Entrare nella cappella del Divino Amore nel quartiere Fairmount di Philadelphia è uscire dal mondo ed entrare nell’abbraccio di quella che può essere descritta solo come una comunità di amore divino.

Si possono sentire le campane mentre il gigantesco orologio digitale dietro l’altare suona le 16.00. una porta si apre e la luce filtra nella cappella fiocamente illuminata. Una suora, nel suo tipico abito rosa, entra nel santuario, recandosi silenziosamente all’inginocchiatoio di fronte al Santissimo Sacramento. Mentre si avvicina, un’altra suora sull’inginocchiatoio si alza. Le due religiose si affiancano per un momento e si inchinano con reverenza, e poi ha luogo il cambio di consegne – una routine che si ripete ogni 30 minuti da più di un secolo.

24 ore al giorno, sette giorni a settimana, da 104 anni, le Ancelle dell’Adorazione dello Spirito Santo fanno l’adorazione davanti al Santissimo Sacramento, presentando a Cristo le preghiere di un mondo che ha disperatamente bisogno della Sua misericordia e della Sua grazia.

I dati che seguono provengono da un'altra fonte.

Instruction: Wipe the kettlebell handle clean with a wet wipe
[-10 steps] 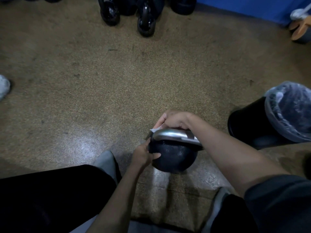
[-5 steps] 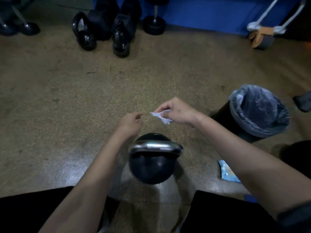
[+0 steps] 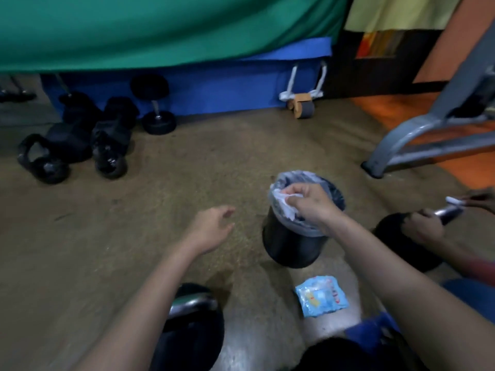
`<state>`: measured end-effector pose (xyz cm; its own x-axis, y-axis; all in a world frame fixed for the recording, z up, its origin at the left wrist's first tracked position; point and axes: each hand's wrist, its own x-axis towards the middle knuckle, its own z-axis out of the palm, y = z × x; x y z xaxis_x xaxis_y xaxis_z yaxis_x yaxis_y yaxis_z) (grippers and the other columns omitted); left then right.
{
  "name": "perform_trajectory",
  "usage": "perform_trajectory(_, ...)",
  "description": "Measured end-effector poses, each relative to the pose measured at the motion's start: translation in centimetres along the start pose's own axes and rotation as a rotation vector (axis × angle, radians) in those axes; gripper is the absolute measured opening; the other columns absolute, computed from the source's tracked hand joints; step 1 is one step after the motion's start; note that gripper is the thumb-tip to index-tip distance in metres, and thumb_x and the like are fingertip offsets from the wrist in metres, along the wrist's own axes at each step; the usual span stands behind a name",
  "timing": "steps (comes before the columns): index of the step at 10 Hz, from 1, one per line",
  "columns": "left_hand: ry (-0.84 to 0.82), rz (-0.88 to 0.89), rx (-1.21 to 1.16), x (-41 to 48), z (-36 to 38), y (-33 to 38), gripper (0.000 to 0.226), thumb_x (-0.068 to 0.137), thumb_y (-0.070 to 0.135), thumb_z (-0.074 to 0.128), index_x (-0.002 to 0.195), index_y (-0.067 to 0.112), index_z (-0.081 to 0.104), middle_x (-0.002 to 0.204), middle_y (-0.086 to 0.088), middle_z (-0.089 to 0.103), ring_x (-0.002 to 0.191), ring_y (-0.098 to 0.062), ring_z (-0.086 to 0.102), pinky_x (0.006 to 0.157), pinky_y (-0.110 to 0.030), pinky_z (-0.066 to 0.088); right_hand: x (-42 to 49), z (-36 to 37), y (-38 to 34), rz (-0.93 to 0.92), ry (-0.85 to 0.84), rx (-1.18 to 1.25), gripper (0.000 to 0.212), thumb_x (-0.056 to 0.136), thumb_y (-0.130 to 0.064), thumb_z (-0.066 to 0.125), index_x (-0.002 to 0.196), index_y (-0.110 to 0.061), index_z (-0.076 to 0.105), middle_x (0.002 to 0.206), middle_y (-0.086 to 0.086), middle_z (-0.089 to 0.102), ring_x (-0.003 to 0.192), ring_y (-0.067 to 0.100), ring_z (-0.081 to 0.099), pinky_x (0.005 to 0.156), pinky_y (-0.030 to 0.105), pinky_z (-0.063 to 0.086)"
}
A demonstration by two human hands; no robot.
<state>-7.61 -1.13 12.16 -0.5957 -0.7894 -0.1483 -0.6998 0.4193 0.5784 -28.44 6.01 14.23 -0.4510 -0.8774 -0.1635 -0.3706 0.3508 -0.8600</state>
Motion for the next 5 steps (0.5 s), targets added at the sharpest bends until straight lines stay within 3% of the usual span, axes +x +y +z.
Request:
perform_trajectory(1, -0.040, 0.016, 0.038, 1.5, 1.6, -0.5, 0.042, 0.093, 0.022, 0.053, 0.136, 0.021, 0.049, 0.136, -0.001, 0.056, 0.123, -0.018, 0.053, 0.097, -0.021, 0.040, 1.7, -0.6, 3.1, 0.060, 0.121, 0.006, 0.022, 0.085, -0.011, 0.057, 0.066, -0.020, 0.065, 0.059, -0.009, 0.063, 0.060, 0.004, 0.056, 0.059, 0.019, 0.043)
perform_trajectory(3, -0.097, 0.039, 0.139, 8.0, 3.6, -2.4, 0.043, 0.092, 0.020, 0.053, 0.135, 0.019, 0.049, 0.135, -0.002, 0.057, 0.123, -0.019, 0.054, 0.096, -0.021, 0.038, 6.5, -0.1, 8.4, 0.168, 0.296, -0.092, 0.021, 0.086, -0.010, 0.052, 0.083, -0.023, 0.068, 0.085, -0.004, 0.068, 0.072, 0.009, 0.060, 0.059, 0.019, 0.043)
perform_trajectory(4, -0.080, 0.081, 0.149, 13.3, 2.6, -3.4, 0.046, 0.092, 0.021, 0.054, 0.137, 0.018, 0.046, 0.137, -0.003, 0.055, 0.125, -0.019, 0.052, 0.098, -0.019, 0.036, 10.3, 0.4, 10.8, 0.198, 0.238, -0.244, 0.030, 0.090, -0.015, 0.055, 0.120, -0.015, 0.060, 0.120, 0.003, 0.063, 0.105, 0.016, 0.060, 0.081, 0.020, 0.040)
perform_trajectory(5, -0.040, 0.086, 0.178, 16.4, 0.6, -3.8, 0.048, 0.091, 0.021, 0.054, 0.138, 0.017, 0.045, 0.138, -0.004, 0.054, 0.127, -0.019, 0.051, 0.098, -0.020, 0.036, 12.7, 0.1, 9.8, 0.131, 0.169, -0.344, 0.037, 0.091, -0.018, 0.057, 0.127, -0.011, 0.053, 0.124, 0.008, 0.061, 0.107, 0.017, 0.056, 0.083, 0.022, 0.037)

Madre Mary Cecilia, già Superiora Generale della Congregazione, sostiene che fin dai suoi umili inizi nei primi anni del Novecento la congregazione ha aperto 22 conventi in quattro continenti con più di 300 suore in tutto il mondo, tutte devote all’incredibile missione dell’“adorazione perpetua al servizio della Chiesa e della santificazione dei sacerdoti”.

Quando il mondo affrontava la guerra, la Grande Depressione e l’ascesa e la caduta del comunismo, le religiose hanno perseverato nella loro chiamata alla santità, portando speranza a un mondo caduto con una vita di gioioso sacrificio ed eroica devozione centrata su Cristo.

C’è speranza per tutte le sfide che affrontano oggi la Chiesa e il mondo, ma questa speranza non risiede nelle mani dei leader del mondo, nella tecnologia o nelle idee innovative.

Fluisce attraverso queste suore che dedicano la propria vita all’umile adorazione, e attraverso altri come loro che perseverano nella preghiera in mezzo alle lotte della vita.

Sta nelle parole di un marito che prega per avere la forza per vivere i suoi voti con fedeltà…

E nelle mani di una madre che mostra ai figli come fare il segno della croce…

E nelle mani del sacerdote che estende la misericordia di Dio a chi cerca il perdono.

È nelle braccia di un abbraccio che conforta chi ha il cuore spezzato…

E nel coraggio di chi difende coloro la cui vita è più vulnerabile.

La speranza è in ogni azione che coopera con la grazia e cerca di portare Cristo ai bisognosi… perché Egli è la speranza del mondo.